"This isn't the news I wanted to bring you.", said the surgeon on Thursday morning, and I knew then what the biopsy report contained.
She had in her hand, or at least on her computer screen, the pathology results from my recent bioposy. Unfortunately the results confirmed the opinion of the doctor who performed the biopsy, my esophageal cancer has metastasized to the bones of my pelvis and spine.
This result means my cancer is no longer "curable". Is, in fact, inoperable. Indeed, as Dr. Darling, put it, the results meant my life expectancy was significantly less than 5 years (at best), a matter of months (at worst). She could make no more precise estimate.

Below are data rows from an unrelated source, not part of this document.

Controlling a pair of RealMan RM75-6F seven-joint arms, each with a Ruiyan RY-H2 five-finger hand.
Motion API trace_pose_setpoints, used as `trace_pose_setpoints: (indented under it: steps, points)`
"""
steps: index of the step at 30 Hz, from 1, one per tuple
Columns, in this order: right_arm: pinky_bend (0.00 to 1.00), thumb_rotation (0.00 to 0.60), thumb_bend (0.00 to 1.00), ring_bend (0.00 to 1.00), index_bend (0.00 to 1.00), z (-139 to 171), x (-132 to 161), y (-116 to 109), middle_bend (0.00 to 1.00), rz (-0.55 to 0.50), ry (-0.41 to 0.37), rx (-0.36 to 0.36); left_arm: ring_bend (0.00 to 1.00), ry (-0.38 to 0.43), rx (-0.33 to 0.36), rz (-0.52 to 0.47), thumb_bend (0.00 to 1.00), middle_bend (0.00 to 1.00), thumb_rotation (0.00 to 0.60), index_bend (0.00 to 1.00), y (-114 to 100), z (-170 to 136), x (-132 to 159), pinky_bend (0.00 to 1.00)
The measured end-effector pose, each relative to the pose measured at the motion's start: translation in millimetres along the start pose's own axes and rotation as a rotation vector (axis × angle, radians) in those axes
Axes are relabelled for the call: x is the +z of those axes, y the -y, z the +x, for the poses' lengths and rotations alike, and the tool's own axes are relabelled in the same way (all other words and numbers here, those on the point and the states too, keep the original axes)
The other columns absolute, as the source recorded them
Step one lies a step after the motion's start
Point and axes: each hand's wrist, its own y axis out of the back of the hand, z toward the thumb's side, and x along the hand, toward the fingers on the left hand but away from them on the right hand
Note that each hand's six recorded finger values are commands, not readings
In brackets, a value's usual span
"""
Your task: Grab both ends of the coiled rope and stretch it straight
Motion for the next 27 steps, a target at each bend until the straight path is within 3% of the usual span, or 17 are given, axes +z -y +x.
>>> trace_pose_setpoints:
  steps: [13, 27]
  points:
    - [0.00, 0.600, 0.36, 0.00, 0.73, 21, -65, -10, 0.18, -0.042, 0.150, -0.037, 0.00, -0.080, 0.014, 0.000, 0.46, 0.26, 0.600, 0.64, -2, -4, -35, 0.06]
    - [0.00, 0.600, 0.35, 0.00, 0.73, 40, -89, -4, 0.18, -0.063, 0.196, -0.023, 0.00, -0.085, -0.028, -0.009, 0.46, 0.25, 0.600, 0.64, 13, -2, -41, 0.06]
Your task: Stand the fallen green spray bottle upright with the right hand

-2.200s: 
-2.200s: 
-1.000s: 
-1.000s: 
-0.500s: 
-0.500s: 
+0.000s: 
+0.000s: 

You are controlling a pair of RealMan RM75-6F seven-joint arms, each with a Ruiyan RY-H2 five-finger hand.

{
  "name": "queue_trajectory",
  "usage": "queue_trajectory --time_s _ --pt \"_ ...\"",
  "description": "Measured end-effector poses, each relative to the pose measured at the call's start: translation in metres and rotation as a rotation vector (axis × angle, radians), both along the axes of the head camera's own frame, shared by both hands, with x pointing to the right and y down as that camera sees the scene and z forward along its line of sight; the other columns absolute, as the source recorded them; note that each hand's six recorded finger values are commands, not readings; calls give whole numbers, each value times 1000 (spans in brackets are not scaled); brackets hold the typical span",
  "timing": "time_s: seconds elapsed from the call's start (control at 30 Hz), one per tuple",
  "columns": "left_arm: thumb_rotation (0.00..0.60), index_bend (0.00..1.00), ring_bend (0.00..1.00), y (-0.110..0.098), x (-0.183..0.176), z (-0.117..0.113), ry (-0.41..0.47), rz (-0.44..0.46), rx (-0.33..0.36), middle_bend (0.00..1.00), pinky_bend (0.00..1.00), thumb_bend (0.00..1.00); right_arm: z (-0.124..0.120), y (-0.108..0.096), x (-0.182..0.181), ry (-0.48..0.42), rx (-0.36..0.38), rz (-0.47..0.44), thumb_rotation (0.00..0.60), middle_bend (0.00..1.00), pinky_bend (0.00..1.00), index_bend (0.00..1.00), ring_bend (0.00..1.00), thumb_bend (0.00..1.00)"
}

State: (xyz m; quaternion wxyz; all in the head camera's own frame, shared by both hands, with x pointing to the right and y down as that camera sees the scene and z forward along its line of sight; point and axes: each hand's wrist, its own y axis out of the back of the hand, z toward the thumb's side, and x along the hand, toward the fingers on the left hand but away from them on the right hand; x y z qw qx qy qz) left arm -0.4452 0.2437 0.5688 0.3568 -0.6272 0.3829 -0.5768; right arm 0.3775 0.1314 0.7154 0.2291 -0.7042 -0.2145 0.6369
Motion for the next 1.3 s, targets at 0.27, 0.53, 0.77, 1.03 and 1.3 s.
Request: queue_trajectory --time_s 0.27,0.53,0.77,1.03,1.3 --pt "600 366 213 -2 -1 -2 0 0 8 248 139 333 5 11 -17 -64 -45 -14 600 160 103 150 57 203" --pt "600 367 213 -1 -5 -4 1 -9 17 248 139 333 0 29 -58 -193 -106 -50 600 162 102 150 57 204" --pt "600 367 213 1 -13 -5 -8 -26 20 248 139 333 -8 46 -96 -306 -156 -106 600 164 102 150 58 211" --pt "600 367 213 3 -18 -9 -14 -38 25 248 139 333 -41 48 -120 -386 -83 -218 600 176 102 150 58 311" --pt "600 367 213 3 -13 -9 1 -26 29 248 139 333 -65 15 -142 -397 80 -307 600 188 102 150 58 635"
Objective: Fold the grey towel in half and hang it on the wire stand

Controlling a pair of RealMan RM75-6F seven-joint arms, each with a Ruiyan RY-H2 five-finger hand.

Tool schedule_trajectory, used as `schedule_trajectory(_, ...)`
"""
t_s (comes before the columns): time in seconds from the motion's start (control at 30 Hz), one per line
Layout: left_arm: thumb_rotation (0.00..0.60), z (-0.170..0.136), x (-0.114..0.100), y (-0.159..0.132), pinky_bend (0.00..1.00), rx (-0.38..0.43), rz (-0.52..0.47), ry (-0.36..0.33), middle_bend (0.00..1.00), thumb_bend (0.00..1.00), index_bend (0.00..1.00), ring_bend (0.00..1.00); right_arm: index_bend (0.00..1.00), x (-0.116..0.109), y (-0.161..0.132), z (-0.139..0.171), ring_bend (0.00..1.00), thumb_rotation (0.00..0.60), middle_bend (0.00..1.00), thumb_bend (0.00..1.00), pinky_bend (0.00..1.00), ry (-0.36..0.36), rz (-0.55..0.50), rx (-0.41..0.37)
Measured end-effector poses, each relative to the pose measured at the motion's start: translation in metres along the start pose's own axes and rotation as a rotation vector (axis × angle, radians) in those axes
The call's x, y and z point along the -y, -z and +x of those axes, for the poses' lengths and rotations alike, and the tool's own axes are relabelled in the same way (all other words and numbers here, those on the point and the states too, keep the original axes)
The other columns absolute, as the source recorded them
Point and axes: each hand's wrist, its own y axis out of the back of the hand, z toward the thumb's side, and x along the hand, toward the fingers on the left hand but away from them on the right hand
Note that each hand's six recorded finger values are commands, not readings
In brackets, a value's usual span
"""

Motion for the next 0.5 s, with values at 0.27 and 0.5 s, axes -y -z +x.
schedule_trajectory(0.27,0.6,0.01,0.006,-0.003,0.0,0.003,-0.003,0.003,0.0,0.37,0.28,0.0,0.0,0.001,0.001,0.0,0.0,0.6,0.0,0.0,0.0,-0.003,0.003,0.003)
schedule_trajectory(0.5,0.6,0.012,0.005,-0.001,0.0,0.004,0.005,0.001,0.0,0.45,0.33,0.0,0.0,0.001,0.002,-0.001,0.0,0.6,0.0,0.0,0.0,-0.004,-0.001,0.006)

I am no longer a candidate for surgery, given that my cancer had escaped my esophagus and that I am no longer curable.
I am, however, still treatable. As the Medical oncologist pointed out at our meeting with her on Friday morning, I am treatable in the sense that I am still a candidate for radiation therapy and chemotherapy to reduce the discomforts of the disease's progression and control the rate of the spread of the disease in order to, possibly, prolong my life. I could even go into remission, although with very aggressive cancers, like esophageal, remissions are seldom lengthy.
When I think of all the prayers and good wishes that have come my way over the past seven months, I feel, perversely, that I have let you down. Or, at least, my body has. Few ordinary people have had the benefit of the extraordinary outpouring of support I have received from, literally, around the world. I wanted a different outcome for you as well as me.

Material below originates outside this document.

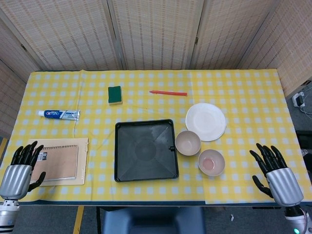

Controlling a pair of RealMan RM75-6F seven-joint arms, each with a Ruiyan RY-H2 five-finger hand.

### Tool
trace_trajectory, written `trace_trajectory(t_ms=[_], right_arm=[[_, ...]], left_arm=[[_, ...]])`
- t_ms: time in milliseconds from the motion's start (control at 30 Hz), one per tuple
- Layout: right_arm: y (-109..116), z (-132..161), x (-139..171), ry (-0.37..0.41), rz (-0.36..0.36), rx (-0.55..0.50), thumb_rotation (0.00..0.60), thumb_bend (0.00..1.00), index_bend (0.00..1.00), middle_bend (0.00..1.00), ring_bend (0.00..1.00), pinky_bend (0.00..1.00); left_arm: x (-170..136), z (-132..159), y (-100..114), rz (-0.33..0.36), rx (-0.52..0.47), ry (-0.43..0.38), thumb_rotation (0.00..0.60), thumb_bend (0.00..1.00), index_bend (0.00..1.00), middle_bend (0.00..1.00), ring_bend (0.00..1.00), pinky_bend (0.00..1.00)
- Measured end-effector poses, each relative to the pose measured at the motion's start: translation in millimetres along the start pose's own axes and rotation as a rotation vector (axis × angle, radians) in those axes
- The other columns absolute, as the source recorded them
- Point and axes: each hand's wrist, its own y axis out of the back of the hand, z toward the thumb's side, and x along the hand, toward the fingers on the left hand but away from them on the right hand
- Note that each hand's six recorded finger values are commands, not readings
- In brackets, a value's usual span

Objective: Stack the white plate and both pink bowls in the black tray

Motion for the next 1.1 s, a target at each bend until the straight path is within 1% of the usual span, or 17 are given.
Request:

I know this all seems depressing, and (trust me) I am profoundly saddened by the news, but there are alternative approaches; there are websites filled with stories of those who are still alive decades after being given the same "incurable" prognosis. So Linda and I are embarking, more forcefully, on an "anti-cancer" lifestyle that will, hopefully, give me more time.
I don't want to leave you and I do want to be here for a long time yet, much more than the (less than) 5 years Dr. Darling has given me. I have an appointment with the radiation oncologist next Friday and will be receiving another CT scan on October 9th, for them to measure the rate of progression of the disease.

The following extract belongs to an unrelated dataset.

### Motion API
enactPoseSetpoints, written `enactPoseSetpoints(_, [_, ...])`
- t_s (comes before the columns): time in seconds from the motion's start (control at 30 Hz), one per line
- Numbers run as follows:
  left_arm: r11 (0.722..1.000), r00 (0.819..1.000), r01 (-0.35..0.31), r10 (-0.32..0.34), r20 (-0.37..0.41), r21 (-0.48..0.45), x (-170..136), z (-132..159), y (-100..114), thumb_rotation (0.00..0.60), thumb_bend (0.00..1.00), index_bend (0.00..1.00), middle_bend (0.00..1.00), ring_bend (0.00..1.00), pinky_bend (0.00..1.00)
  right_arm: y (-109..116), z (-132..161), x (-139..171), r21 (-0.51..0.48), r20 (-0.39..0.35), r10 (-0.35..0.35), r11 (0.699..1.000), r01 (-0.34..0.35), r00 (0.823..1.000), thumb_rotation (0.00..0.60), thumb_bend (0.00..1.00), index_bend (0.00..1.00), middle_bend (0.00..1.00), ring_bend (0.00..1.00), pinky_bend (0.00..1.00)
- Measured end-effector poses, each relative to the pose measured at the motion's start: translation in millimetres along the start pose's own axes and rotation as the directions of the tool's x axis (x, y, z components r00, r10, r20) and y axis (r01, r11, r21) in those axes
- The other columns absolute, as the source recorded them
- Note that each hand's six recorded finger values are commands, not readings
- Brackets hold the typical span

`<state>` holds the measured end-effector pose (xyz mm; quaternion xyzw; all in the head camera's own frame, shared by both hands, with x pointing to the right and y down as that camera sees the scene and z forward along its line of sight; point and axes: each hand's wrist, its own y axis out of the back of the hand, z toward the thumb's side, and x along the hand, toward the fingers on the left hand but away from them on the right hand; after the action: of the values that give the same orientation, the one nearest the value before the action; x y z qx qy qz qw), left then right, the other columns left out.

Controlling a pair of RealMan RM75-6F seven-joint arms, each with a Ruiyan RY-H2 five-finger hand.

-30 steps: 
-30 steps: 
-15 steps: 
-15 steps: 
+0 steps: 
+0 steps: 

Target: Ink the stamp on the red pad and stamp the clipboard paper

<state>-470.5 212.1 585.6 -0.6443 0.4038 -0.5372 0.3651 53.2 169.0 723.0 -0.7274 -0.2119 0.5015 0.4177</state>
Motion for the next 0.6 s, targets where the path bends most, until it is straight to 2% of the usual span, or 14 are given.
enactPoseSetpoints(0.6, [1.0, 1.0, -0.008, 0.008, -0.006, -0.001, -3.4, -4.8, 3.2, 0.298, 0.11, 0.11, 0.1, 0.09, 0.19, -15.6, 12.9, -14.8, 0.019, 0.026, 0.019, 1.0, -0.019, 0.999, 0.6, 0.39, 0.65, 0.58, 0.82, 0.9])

I want to assure you that I am feeling extremely well, eating comfortably, sleeping the night through, exercising daily, meditating, in good spirits, (well, alright, there have been some tough moments) and actively involved in talking with family and friends. Friday was my newest granddaughter, Hailey's, first birthday and we are getting together with our family to celebrate today at my daughter's home.
It will be a good day. One to treasure.